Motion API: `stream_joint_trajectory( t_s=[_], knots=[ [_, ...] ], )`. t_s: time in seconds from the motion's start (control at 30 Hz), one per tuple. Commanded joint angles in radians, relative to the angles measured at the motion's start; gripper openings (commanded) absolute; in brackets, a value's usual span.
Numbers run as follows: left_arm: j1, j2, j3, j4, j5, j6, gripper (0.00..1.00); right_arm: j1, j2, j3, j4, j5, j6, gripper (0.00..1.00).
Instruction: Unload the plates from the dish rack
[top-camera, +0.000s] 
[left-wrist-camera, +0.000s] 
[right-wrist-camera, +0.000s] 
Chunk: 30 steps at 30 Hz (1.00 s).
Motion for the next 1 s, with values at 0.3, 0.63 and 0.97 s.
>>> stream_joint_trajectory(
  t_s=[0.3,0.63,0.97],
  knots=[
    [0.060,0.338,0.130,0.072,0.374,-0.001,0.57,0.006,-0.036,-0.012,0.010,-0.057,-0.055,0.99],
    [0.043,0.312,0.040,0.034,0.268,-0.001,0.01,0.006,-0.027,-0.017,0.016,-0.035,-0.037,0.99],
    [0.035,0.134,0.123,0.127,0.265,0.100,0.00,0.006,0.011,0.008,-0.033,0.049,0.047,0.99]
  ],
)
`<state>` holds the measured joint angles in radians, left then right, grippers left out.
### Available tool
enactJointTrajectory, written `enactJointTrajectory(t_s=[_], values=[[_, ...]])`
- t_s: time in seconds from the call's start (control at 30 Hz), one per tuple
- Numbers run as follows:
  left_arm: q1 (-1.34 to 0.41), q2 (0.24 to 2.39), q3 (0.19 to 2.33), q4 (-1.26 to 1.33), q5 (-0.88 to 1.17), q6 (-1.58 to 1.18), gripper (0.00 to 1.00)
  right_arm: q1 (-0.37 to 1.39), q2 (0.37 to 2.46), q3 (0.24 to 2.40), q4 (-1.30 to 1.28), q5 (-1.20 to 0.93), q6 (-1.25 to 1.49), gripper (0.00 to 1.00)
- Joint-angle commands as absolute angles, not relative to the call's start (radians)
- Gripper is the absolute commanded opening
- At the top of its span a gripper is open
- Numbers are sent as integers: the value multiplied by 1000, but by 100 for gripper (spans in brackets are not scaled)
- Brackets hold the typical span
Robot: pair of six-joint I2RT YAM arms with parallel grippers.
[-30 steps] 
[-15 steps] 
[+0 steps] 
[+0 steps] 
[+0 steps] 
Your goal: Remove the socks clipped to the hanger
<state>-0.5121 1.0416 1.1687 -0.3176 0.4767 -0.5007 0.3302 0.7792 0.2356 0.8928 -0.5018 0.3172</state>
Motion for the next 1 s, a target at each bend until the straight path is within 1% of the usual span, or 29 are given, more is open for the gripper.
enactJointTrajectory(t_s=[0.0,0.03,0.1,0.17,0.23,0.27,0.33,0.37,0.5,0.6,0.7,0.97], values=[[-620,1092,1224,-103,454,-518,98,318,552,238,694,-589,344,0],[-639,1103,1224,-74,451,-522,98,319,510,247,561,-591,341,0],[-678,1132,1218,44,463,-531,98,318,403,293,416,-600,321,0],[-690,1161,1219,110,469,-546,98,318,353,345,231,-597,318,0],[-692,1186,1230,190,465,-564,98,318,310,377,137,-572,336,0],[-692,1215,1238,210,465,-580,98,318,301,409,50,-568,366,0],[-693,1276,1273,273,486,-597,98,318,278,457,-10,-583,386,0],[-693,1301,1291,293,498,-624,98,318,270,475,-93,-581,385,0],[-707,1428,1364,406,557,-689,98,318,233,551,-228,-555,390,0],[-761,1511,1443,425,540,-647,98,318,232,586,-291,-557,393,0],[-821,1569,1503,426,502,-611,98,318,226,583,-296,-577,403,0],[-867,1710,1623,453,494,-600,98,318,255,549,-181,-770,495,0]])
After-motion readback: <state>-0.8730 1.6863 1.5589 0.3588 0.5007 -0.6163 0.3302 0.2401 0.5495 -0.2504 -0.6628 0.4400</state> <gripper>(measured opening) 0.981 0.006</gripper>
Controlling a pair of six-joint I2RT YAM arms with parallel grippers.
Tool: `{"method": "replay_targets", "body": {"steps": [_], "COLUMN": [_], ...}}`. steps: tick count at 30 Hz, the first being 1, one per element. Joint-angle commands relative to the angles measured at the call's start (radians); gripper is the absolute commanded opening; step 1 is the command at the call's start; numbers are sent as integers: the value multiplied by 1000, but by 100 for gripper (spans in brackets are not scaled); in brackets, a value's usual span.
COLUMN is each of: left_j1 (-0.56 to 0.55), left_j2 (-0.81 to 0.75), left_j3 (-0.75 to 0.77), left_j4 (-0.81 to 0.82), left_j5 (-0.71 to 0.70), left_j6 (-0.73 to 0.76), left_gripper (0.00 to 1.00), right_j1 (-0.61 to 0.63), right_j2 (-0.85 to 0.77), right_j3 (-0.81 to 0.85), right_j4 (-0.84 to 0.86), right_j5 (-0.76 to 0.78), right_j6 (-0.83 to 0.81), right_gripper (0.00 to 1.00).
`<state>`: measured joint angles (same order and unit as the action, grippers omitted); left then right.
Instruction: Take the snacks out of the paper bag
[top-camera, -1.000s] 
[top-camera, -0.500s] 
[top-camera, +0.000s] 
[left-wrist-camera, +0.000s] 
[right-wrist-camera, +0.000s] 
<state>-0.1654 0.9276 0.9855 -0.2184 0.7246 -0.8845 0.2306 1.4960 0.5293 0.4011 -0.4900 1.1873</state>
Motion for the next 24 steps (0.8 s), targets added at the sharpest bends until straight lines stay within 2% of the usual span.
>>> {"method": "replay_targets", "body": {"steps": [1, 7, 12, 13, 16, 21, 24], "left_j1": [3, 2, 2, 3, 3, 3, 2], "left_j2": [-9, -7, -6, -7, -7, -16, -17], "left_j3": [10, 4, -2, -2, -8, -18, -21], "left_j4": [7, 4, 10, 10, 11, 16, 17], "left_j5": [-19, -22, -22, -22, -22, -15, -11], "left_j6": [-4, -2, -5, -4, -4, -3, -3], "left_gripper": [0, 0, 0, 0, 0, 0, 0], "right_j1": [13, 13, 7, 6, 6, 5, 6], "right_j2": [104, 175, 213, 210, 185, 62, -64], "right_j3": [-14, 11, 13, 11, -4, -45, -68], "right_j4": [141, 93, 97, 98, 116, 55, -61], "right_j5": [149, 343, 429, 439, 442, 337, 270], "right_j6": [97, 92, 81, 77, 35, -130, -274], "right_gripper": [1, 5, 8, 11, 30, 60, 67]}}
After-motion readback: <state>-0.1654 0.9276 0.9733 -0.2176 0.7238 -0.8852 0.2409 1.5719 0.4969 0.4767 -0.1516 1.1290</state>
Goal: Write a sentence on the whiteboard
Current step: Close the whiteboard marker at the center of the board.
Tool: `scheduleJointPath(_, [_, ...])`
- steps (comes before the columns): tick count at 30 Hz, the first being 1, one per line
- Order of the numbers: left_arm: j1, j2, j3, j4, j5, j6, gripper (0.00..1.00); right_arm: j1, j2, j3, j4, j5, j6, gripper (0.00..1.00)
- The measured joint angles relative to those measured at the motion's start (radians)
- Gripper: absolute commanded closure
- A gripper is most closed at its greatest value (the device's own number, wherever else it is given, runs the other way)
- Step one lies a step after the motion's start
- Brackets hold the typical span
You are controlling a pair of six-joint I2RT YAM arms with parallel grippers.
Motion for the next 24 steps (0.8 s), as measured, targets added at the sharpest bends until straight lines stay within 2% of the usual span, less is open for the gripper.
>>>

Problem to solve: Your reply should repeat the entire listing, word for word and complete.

Task answer:
Motion API: `stream_joint_trajectory( t_s=[_], knots=[ [_, ...] ], )`. t_s: time in seconds from the motion's start (control at 30 Hz), one per tuple. Commanded joint angles in radians, relative to the angles measured at the motion's start; gripper openings (commanded) absolute; in brackets, a value's usual span.
Numbers run as follows: left_arm: j1, j2, j3, j4, j5, j6, gripper (0.00..1.00); right_arm: j1, j2, j3, j4, j5, j6, gripper (0.00..1.00).
Instruction: Unload the plates from the dish rack
[top-camera, +0.000s] 
[left-wrist-camera, +0.000s] 
[right-wrist-camera, +0.000s] 
Chunk: 30 steps at 30 Hz (1.00 s).
Motion for the next 1 s, with values at 0.3, 0.63 and 0.97 s.
>>> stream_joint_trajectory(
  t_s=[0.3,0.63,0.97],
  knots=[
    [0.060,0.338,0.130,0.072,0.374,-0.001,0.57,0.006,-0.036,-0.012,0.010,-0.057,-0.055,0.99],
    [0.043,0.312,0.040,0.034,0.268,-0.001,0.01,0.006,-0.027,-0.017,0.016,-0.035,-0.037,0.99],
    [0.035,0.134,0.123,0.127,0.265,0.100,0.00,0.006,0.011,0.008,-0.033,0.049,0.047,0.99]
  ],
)
`<state>` holds the measured joint angles in radians, left then right, grippers left out.
### Available tool
enactJointTrajectory, written `enactJointTrajectory(t_s=[_], values=[[_, ...]])`
- t_s: time in seconds from the call's start (control at 30 Hz), one per tuple
- Numbers run as follows:
  left_arm: q1 (-1.34 to 0.41), q2 (0.24 to 2.39), q3 (0.19 to 2.33), q4 (-1.26 to 1.33), q5 (-0.88 to 1.17), q6 (-1.58 to 1.18), gripper (0.00 to 1.00)
  right_arm: q1 (-0.37 to 1.39), q2 (0.37 to 2.46), q3 (0.24 to 2.40), q4 (-1.30 to 1.28), q5 (-1.20 to 0.93), q6 (-1.25 to 1.49), gripper (0.00 to 1.00)
- Joint-angle commands as absolute angles, not relative to the call's start (radians)
- Gripper is the absolute commanded opening
- At the top of its span a gripper is open
- Numbers are sent as integers: the value multiplied by 1000, but by 100 for gripper (spans in brackets are not scaled)
- Brackets hold the typical span
Robot: pair of six-joint I2RT YAM arms with parallel grippers.
[-30 steps] 
[-15 steps] 
[+0 steps] 
[+0 steps] 
[+0 steps] 
Your goal: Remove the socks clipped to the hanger
<state>-0.5121 1.0416 1.1687 -0.3176 0.4767 -0.5007 0.3302 0.7792 0.2356 0.8928 -0.5018 0.3172</state>
Motion for the next 1 s, a target at each bend until the straight path is within 1% of the usual span, or 29 are given, more is open for the gripper.
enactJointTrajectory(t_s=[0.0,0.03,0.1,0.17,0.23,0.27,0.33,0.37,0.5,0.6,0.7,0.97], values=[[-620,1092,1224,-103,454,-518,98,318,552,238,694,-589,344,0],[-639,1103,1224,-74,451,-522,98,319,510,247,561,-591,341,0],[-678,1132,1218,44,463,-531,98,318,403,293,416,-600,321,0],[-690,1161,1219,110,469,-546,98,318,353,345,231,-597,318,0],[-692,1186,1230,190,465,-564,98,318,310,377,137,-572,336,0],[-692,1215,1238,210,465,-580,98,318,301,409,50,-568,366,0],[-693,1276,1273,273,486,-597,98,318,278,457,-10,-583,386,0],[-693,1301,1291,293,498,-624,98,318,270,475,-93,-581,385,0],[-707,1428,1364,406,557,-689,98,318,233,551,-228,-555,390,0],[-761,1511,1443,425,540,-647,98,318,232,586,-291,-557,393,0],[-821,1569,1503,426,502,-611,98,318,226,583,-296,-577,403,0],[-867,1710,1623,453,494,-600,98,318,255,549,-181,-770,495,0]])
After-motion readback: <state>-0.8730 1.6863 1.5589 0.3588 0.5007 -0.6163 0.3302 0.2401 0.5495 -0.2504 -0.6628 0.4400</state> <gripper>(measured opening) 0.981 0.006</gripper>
Controlling a pair of six-joint I2RT YAM arms with parallel grippers.
Tool: `{"method": "replay_targets", "body": {"steps": [_], "COLUMN": [_], ...}}`. steps: tick count at 30 Hz, the first being 1, one per element. Joint-angle commands relative to the angles measured at the call's start (radians); gripper is the absolute commanded opening; step 1 is the command at the call's start; numbers are sent as integers: the value multiplied by 1000, but by 100 for gripper (spans in brackets are not scaled); in brackets, a value's usual span.
COLUMN is each of: left_j1 (-0.56 to 0.55), left_j2 (-0.81 to 0.75), left_j3 (-0.75 to 0.77), left_j4 (-0.81 to 0.82), left_j5 (-0.71 to 0.70), left_j6 (-0.73 to 0.76), left_gripper (0.00 to 1.00), right_j1 (-0.61 to 0.63), right_j2 (-0.85 to 0.77), right_j3 (-0.81 to 0.85), right_j4 (-0.84 to 0.86), right_j5 (-0.76 to 0.78), right_j6 (-0.83 to 0.81), right_gripper (0.00 to 1.00).
`<state>`: measured joint angles (same order and unit as the action, grippers omitted); left then right.
Instruction: Take the snacks out of the paper bag
[top-camera, -1.000s] 
[top-camera, -0.500s] 
[top-camera, +0.000s] 
[left-wrist-camera, +0.000s] 
[right-wrist-camera, +0.000s] 
<state>-0.1654 0.9276 0.9855 -0.2184 0.7246 -0.8845 0.2306 1.4960 0.5293 0.4011 -0.4900 1.1873</state>
Motion for the next 24 steps (0.8 s), targets added at the sharpest bends until straight lines stay within 2% of the usual span.
>>> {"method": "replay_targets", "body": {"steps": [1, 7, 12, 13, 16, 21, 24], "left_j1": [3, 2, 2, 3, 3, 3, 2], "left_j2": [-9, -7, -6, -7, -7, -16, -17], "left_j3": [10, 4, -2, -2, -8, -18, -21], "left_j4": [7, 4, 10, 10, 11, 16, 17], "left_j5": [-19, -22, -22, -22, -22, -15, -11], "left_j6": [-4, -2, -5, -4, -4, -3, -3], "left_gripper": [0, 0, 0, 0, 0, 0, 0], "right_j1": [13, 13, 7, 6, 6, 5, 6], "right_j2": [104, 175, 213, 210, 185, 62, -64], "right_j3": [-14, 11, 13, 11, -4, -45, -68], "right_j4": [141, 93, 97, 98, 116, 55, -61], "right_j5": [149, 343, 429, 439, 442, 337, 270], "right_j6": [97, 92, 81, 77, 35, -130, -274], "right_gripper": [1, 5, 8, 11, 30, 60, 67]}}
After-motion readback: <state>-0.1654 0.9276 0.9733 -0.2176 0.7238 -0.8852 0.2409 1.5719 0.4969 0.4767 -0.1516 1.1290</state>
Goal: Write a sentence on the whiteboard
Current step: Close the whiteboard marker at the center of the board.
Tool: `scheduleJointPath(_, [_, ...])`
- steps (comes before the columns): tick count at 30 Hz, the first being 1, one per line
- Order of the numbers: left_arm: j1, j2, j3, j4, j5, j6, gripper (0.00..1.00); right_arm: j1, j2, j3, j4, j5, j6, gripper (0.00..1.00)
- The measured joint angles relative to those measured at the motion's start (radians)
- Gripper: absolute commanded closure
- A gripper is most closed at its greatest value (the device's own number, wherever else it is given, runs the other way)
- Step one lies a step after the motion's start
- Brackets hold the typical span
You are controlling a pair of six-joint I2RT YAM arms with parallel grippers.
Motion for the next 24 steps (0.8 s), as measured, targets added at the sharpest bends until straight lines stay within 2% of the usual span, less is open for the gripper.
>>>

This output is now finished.